Description of the task: The result should be the listing below restated word for word, with images left out.

# # # # #

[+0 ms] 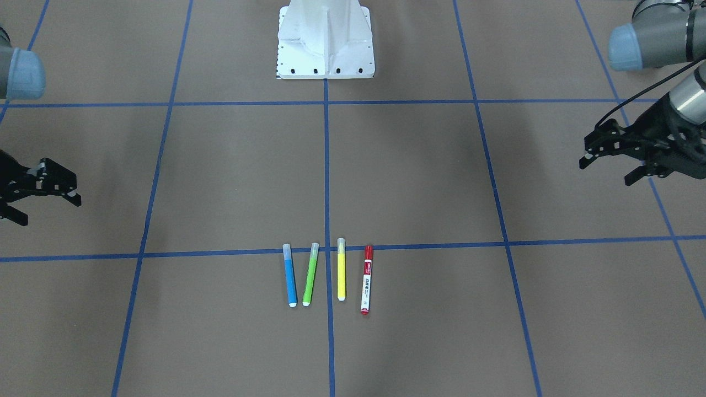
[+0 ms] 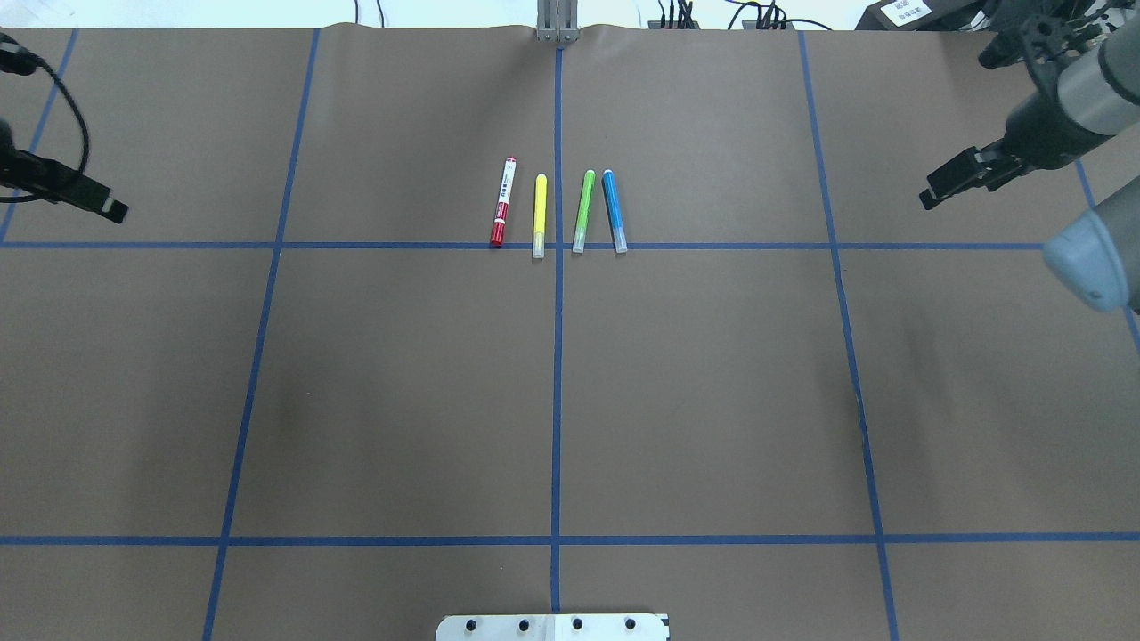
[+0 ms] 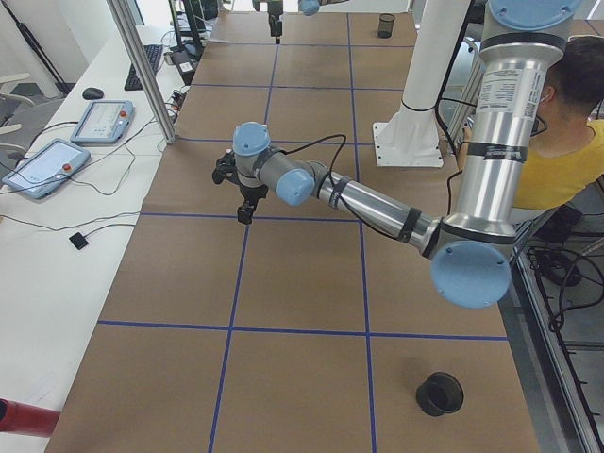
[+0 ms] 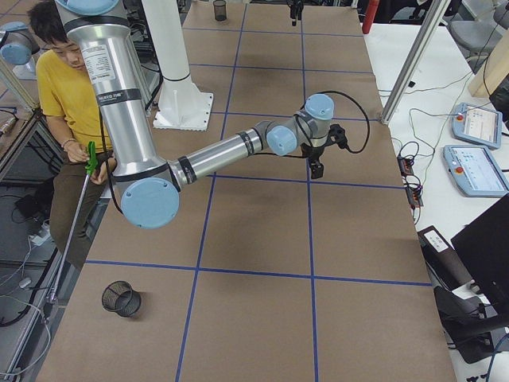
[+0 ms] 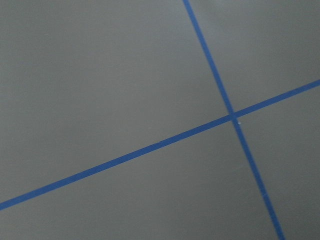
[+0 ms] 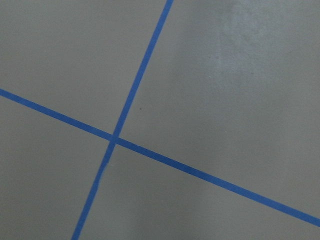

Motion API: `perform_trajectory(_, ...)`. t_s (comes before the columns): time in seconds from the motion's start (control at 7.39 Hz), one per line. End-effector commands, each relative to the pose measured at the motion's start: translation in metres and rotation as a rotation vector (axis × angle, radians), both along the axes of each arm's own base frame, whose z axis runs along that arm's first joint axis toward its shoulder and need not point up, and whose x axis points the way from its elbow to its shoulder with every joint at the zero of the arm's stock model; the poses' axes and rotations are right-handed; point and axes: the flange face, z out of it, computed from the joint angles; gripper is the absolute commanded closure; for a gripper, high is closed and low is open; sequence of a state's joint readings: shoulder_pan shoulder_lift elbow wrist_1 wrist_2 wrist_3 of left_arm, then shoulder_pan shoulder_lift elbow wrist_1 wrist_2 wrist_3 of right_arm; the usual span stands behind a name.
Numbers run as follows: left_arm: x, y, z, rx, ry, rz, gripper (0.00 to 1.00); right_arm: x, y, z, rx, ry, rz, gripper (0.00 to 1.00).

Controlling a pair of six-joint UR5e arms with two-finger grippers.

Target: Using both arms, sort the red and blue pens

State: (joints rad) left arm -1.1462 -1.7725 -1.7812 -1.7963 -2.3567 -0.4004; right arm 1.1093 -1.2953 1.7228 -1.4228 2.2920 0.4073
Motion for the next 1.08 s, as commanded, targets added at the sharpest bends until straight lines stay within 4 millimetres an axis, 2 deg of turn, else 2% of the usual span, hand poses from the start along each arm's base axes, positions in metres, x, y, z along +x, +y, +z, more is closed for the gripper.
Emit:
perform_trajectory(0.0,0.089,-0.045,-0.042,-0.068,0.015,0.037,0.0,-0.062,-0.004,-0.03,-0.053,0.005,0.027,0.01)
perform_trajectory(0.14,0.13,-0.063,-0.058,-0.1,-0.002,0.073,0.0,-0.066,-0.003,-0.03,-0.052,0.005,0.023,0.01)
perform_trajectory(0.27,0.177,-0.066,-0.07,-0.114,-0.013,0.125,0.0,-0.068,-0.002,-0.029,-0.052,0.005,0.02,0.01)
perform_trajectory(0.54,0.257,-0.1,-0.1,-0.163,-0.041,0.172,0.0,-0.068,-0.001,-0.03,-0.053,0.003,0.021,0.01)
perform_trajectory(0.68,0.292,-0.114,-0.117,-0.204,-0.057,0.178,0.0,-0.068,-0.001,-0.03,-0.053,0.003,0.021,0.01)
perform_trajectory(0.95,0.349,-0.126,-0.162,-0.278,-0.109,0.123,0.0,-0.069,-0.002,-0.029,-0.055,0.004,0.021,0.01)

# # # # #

Exercise output:
[+0 ms] 
[+0 ms] 
[+0 ms] 
[+0 ms] 
[+0 ms] 
[+0 ms] 

Motion API: `perform_trajectory(_, ...)`. t_s (comes before the columns): time in seconds from the motion's start (control at 7.39 Hz), one per line. End-effector commands, each relative to the pose measured at the motion's start: translation in metres and rotation as a rotation vector (axis × angle, radians), both along the axes of each arm's own base frame, whose z axis runs along that arm's first joint axis toward its shoulder and need not point up, and whose x axis points the way from its elbow to its shoulder with every joint at the zero of the arm's stock model; the poses' axes and rotations are right-handed; point and axes: the flange face, z out of it, computed from the joint angles; gripper is the absolute commanded closure; for a gripper, high is closed and low is open; sequence of a state's joint readings: shoulder_pan shoulder_lift elbow wrist_1 wrist_2 wrist_3 of left_arm, then shoulder_pan shoulder_lift elbow wrist_1 wrist_2 wrist_3 of right_arm; the usual span stands behind a name.
Numbers run as follows: left_arm: x, y, z, rx, ry, rz, gripper (0.00 to 1.00); right_arm: x, y, z, rx, ry, rz, gripper (0.00 to 1.00).

Controlling a pair of six-joint UR5e arms with two-finger grippers.

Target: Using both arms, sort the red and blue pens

State: (joints rad) left arm -1.1462 -1.7725 -1.7812 -1.7963 -2.3567 -0.4004; right arm 1.1093 -1.2953 1.7228 -1.4228 2.2920 0.4073
Motion for the next 1.08 s, as commanded, targets added at the sharpest bends until straight lines stay within 4 millimetres an axis, 2 deg of turn, else 2% of the usual span, hand poses from the start along each arm's base axes, positions in metres, x, y, z along +x, +y, +z, more is closed for the gripper.
Emit:
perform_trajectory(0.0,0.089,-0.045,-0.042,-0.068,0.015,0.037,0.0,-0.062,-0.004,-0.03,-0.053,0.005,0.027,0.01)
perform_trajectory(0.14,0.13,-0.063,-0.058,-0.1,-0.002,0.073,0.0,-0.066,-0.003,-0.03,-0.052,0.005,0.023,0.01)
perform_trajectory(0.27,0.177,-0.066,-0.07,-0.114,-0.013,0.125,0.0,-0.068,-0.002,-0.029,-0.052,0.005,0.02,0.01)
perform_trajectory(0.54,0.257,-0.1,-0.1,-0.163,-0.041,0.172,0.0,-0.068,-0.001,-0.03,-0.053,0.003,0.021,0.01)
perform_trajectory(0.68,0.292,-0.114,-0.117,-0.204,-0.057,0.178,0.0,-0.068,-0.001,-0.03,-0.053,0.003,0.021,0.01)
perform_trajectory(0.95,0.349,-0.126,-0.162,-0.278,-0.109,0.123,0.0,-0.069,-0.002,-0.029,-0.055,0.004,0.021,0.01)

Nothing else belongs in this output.